HTML - Images with wrong extension

If an image file name does not reflect its correct file type(e.g stored with .pdf extension), is it safe to use it in HTML? Will the browser decide the correct type of the image? Will mobile browsers be able to deduce correct file type?
I have tested it with google chrome, it is working, but Is it guaranteed to run on all reasonable browsers?
UPDATE: I can't rename them to correct extensions, since they will be uploaded by users and then shown again.
Will mobile browsers be able to deduce correct file type?
Browsers don't usually deduce file types (there are exceptions, notably in IE—resulting in text files discussing HTML being treated as HTML and IIS servers sending text/plain content-types for HTML documents without their owners noticing—but they shouldn't be the primary concern).
Instead, browsers determine the type of data by examining the HTTP Content-Type Response header. By default, most servers will set this based on the file extension of the file they are reading from the filesystem to serve to the client.
You can override this, but doing so is fiddly and could cause problems if people save a file before opening it from their local file system (because it will have the wrong extension and their OS will associate it with the wrong application).

Is it better practice to add the file extension to an "href" value?

If I have a very simple http directory:
default.html
info.html
contact.html
etc...
Should default.html link to the other files in the directory, I've always been able to simply use an anchor tag thus:
Contact me!
Will this always work, assuming that there is only one file in the directory with a name matching this extension-less href value?
It depends on the server and how it is set-up.
Remember that there's no innate mapping between URIs and files on a webserver, the webserver is always following some sort of rule as to what file to send. The simplest takes the path part of the URI and does a direct mapping to a filepath local to the webserver, but it could be doing just about anything else. A common case is using the file extension to do con-neg, so if you have contact.html and contact.atom and so on in the same local directory corresponding to the path, it picks that closest to the Accept header from the user-agent.
Putting file extensions (whether of "static" files or handlers like .php, .aspx, etc.) in URIs is rather pointless since there is no such thing as a file on the web (there are files on the server, and the client can save the stream to a file, but on the web itself there are octet streams that may or may not correspond to a file).
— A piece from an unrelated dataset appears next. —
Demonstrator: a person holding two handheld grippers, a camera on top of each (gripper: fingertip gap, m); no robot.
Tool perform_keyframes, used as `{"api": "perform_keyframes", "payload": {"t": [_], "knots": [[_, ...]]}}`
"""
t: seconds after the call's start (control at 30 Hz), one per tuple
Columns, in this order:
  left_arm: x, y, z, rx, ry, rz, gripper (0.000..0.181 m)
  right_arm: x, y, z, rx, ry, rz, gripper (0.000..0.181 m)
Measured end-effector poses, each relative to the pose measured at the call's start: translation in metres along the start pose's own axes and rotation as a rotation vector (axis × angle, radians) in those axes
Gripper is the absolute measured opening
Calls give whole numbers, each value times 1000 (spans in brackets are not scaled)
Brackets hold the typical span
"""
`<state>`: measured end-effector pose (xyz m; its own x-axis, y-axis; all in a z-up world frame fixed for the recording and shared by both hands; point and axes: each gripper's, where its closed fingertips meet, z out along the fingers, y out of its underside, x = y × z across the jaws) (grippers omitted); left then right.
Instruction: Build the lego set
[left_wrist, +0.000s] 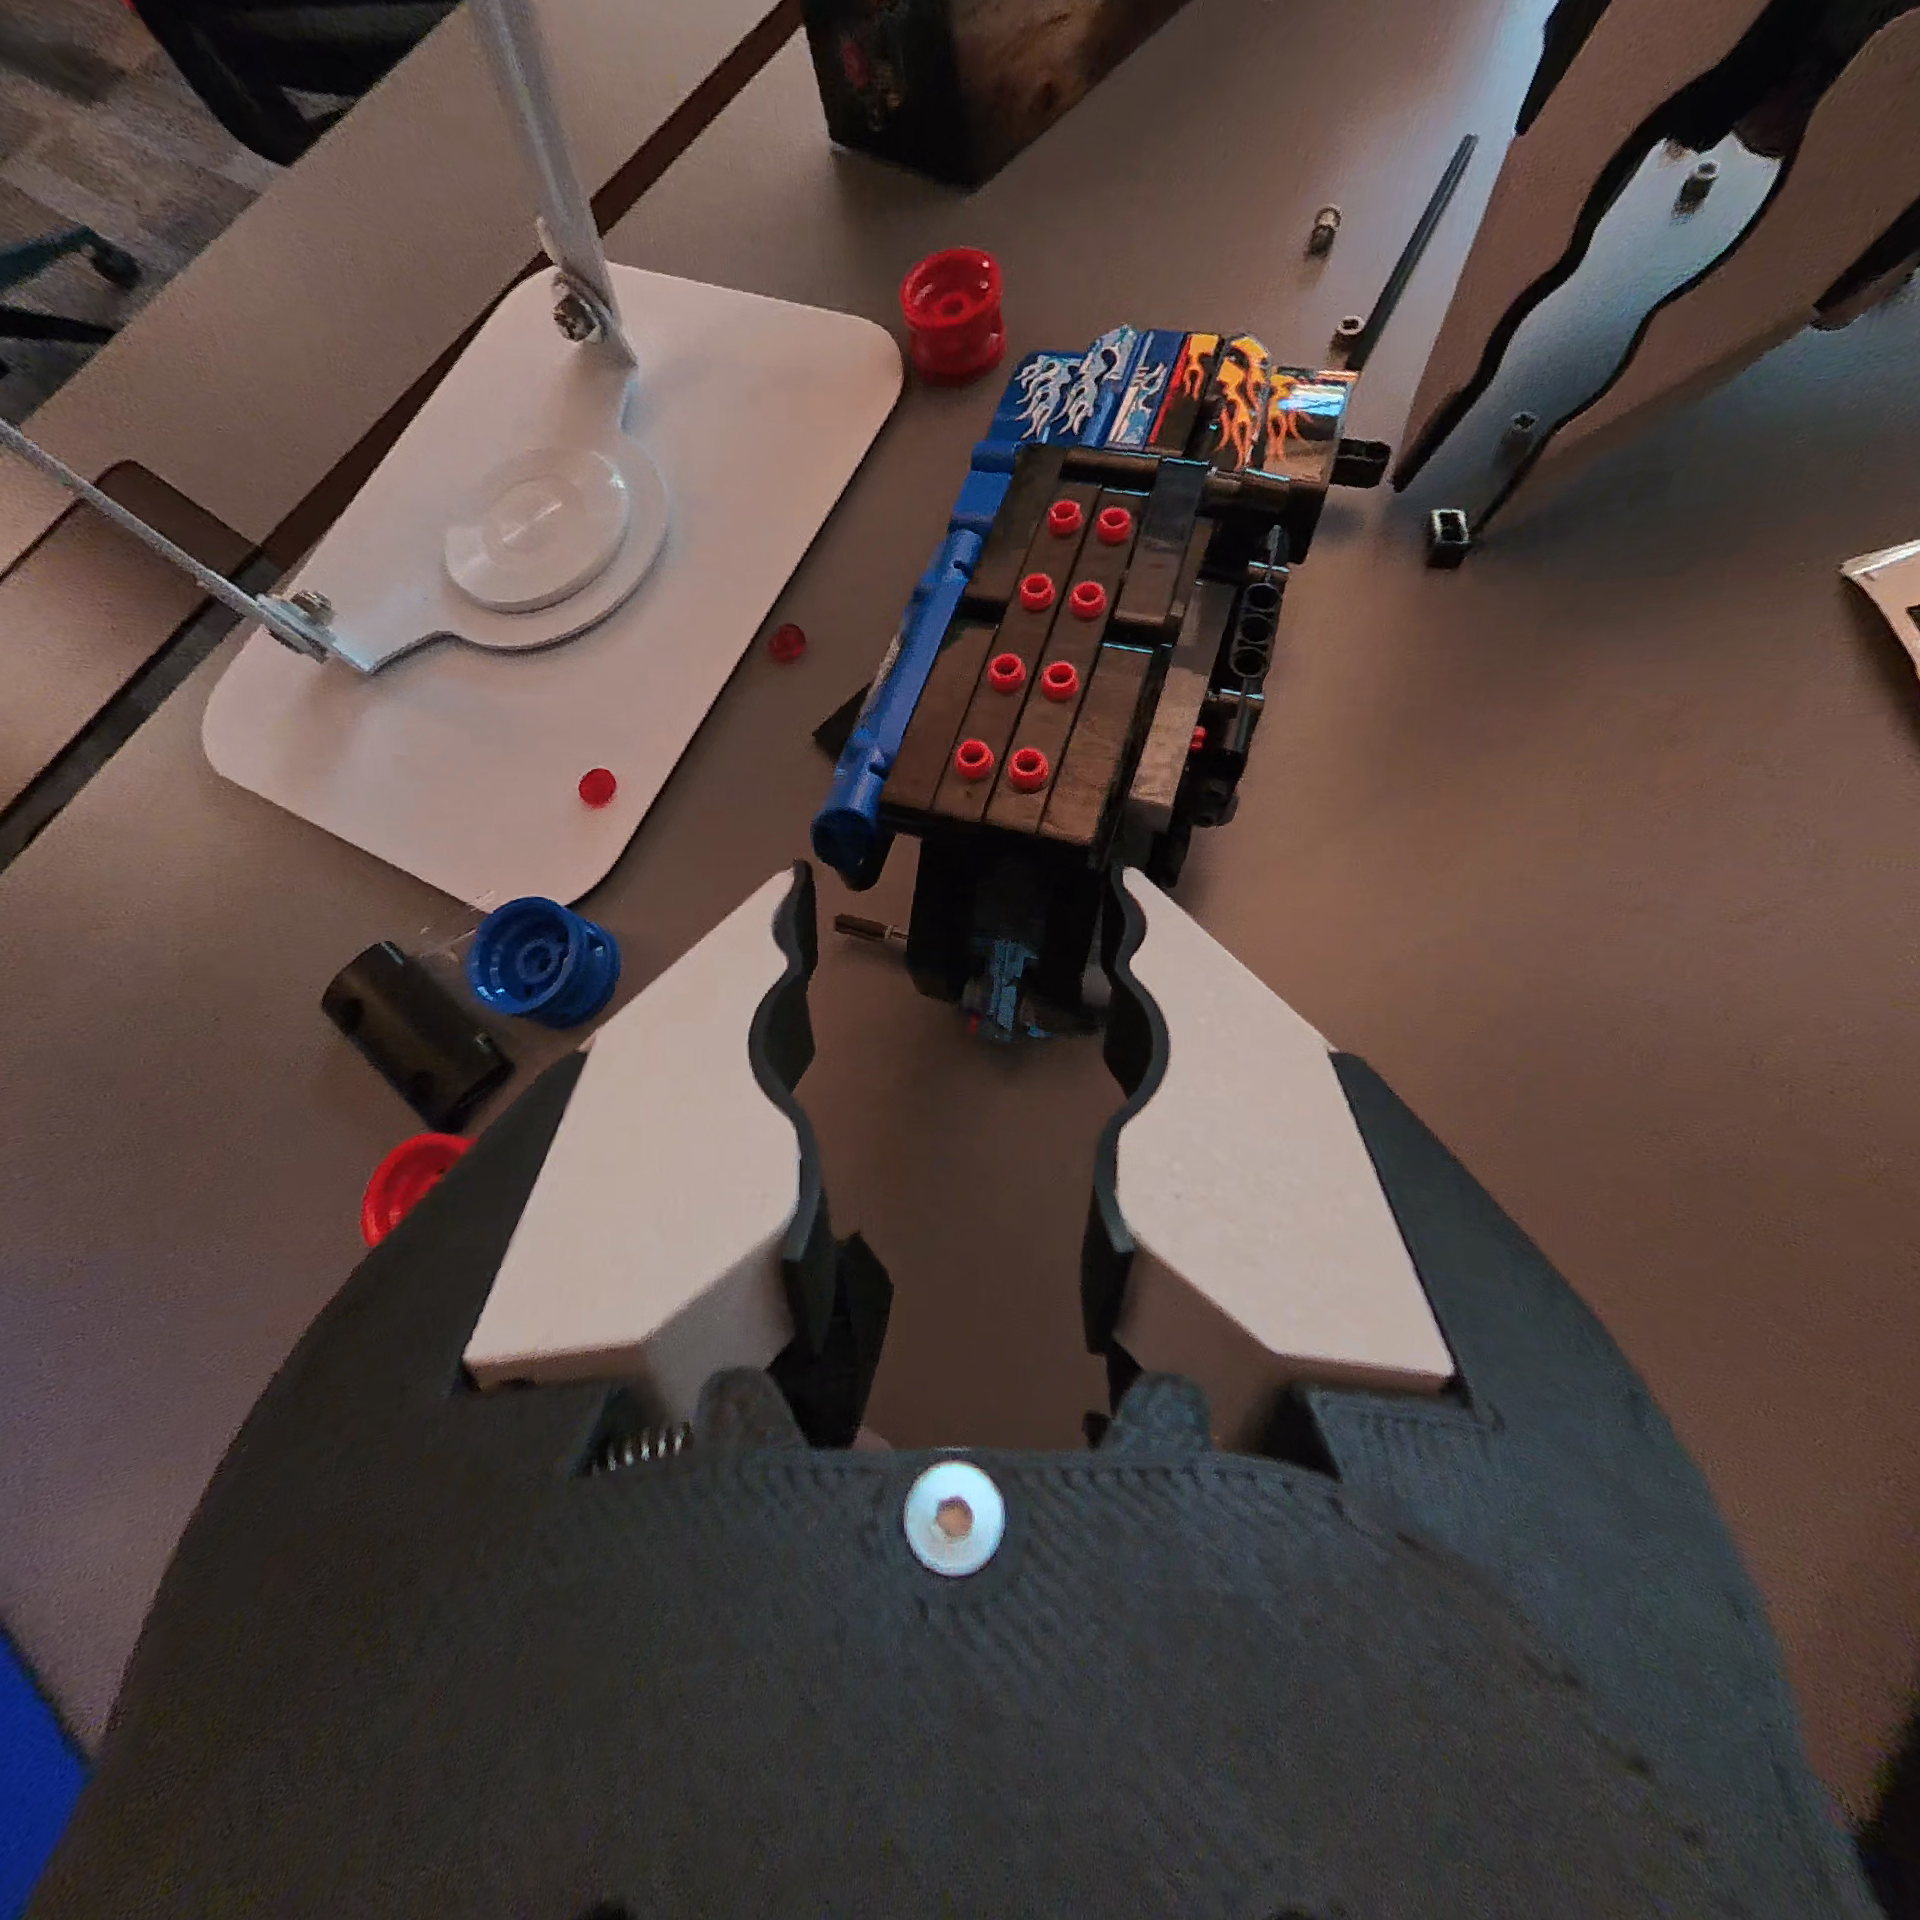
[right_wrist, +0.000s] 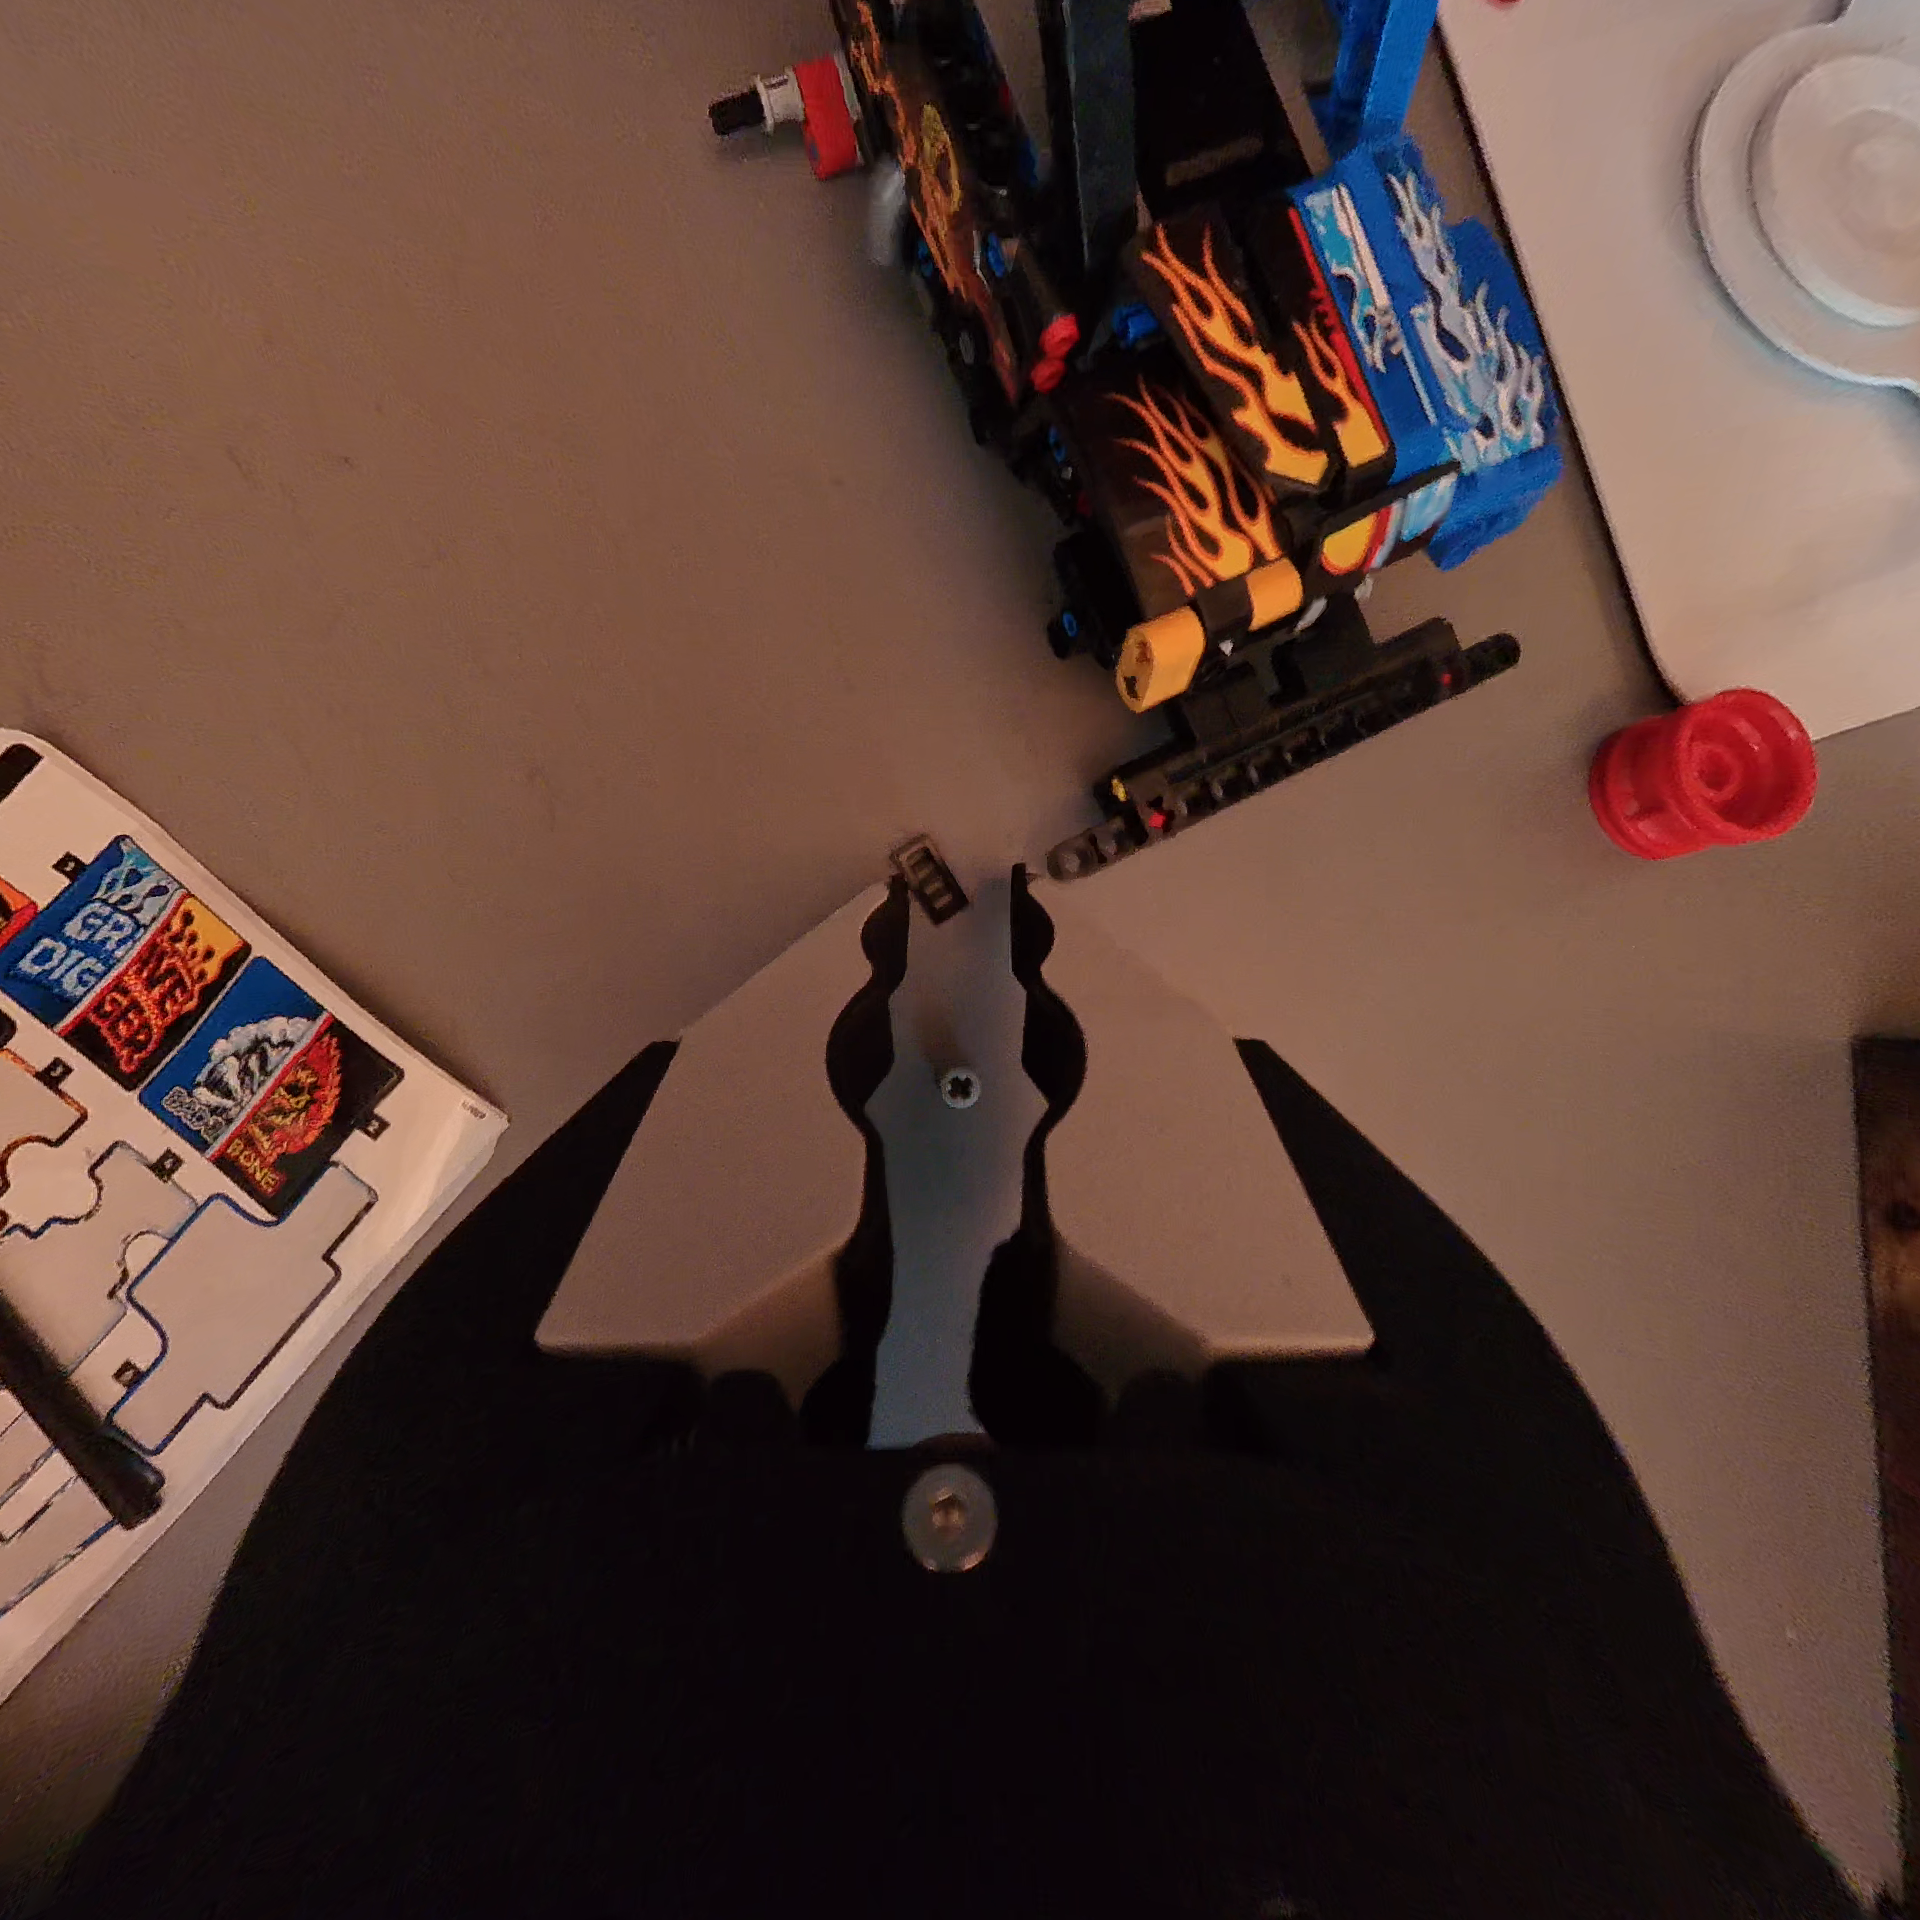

And less than ideal; presumably contact.html has something to do with contact details, while "contact" expresses this idea well, ".html" has nothing to do with contact details and doesn't belong there.
Hence the more sensible URI would not have ".html" in it, unless this was in some way expressing something useful (such as explicitly asking for a HTML version and bypassing content-negotiation, or if the page was actually about HTML).
On the other hand, just mapping directly to file names is a quick and easy way to do things, so while I certainly frown on such arbitrary cruft in URIs I won't jump through too many hoops not to use it, especially in secondary URIs used for stylesheets, images etc. rather than those which are expected to regularly appear in the address bar of a browser.
On the third hand, once you remove such cruft, adding more sophisticated handling later if required, becomes a much easier transition.
There is a content negotiation feature in Apache2 which does that, but personally, I do not like to rely on that.
If I need nice URLs, I'd better use mod_rewrite and implement completely custom url scheme which would be easy to modify & customize without limits.
http://httpd.apache.org/docs/2.0/content-negotiation.html
No it does not automatically appends .html as he could not know which file extension to use. Let's say you have a contact.html and a contact.php. Which one should he use.
However you can do all this using rewrite rules (e.g. in a .htaccess file). Just search for some examples here on SO or in the web.